- **Problem description**
Nothing but the lines from the one holding "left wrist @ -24" through the last line of the material below should be set down, exactly and without images.

- **Source data**

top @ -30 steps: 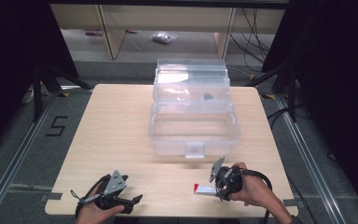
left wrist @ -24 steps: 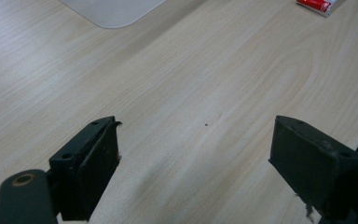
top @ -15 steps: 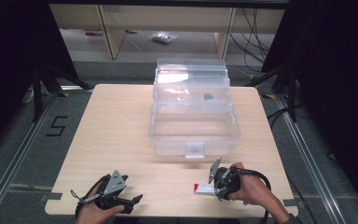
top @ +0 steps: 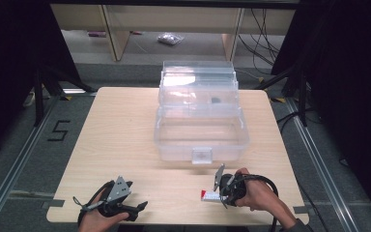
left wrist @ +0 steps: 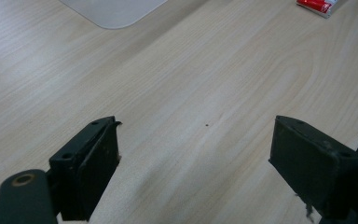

- **Task answer**
left wrist @ -24 steps: 
top @ -15 steps: 
top @ +0 steps: 
left wrist @ +0 steps: 

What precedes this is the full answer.